Hikers of all ages and backgrounds take advantage of the pleasant springtime temperatures before the heat of summer forces them to hibernate inside their air-conditioned homes. When the hikers emerge, so do the thick, white flowers of Saguaro Cacti, sprouting at the ends of stems and arms. As they bloom between late April and early June, pollinators such as birds and insects nestle in the flowers to collect nectar.
After pollination, the flowers become red, plump fruit with as many as 2000 black seeds. The traditional Saguaro Cactus fruit harvest has lasted for thousands of years in the Tohono O’odham culture. Iconic desert animals, such as javelinas and coyotes, eat the fruit, too.
Before the sweltering summer comes, I can witness the convergence of animals, plants, and humans in the South Mountains. As desert dwellers, we’re not so different, after all!
For more reading on desert exploration read, Don’t make these 8 common mistakes while desert hiking.

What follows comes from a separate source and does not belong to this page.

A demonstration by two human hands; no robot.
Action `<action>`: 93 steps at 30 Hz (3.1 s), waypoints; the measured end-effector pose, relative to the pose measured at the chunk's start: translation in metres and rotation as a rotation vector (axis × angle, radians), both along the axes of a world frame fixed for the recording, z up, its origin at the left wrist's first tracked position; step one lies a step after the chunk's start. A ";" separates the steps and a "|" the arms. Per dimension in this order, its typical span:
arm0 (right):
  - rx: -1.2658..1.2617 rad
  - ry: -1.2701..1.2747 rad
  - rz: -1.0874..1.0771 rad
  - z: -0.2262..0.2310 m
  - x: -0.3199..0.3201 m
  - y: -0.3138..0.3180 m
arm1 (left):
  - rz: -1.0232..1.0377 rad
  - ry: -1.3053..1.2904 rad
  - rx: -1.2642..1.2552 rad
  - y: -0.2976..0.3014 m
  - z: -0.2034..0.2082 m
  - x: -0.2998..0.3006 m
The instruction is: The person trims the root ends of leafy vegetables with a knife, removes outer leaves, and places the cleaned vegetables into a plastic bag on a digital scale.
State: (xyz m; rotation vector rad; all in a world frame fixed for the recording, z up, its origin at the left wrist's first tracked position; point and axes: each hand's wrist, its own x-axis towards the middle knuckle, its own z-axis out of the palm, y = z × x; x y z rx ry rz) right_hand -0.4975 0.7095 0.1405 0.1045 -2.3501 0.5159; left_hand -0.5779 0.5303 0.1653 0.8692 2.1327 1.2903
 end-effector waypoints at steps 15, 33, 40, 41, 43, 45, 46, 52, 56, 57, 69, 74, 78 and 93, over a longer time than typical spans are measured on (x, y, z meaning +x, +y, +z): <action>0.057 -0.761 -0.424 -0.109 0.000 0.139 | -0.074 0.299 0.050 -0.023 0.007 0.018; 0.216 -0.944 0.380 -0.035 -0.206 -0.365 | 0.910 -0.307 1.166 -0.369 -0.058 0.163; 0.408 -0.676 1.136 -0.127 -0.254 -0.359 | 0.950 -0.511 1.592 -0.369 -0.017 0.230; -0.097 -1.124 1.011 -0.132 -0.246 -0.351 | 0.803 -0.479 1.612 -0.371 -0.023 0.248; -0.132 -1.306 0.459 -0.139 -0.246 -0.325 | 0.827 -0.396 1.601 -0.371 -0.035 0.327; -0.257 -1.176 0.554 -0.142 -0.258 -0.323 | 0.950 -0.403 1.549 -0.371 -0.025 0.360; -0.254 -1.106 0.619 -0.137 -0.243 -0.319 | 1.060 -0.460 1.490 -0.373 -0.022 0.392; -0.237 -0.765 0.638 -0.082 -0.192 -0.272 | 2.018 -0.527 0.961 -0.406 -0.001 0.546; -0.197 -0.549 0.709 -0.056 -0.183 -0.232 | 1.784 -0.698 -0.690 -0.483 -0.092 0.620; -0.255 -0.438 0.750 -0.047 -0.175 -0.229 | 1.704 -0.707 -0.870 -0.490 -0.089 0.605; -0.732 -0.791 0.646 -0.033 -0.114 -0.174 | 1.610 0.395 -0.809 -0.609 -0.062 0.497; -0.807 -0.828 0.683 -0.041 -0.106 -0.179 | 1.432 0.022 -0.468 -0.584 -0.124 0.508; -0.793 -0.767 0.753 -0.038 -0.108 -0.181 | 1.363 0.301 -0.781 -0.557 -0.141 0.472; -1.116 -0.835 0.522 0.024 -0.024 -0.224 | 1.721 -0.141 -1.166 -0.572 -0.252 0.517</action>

Meggie Tran is a Vietnamese American travel blogger and mental health advocate with OCD and social anxiety at Mindful Meggie, where she destigmatizes mental illnesses through travel. Her site features raw and funny travel stories and practical resources to help people with a mental illness travel. You can follow her on Instagram, Facebook, Twitter, Pinterest, and YouTube.
Volunteer Park comes alive with the best of Seattle
Written by Matthew Kessi of Kessi World.
My favorite Spring park in Seattle is Volunteer Park. The stately square plot of land commands the top of the Capitol Hill neighborhood with old world charm, designed by the prestigious Olmstead Brothers in the early 1900’s. The curved roadways seem to flow in concert with the numerous varieties of evergreen trees and deciduous varieties that slowly come alive beginning in March. Cherry blossoms pop along the roadway near the Volunteer Park Conservatory, and the Black Sun sculpture offers a unique setting of which to view the skyline of Seattle, including the iconic Space Needle.
Daphne bushes are the first to throw open their fragrant blooms followed by hellebores and cherry blossoms — then the show kicks into full gear with layers upon layers of rhododendron delight, azaleas and camellia bushes. When April is in full gear, something always seems to be in bloom — the large chestnut trees that line the main drive push out brilliant hues of green in May. The smell of freshly cut grass mixed with sweet pollen of the abundant new life is intoxicating. On a nicer day, pull up a picnic at one of the tables situated underneath the arbor — or try your luck with a blanket on the lawn.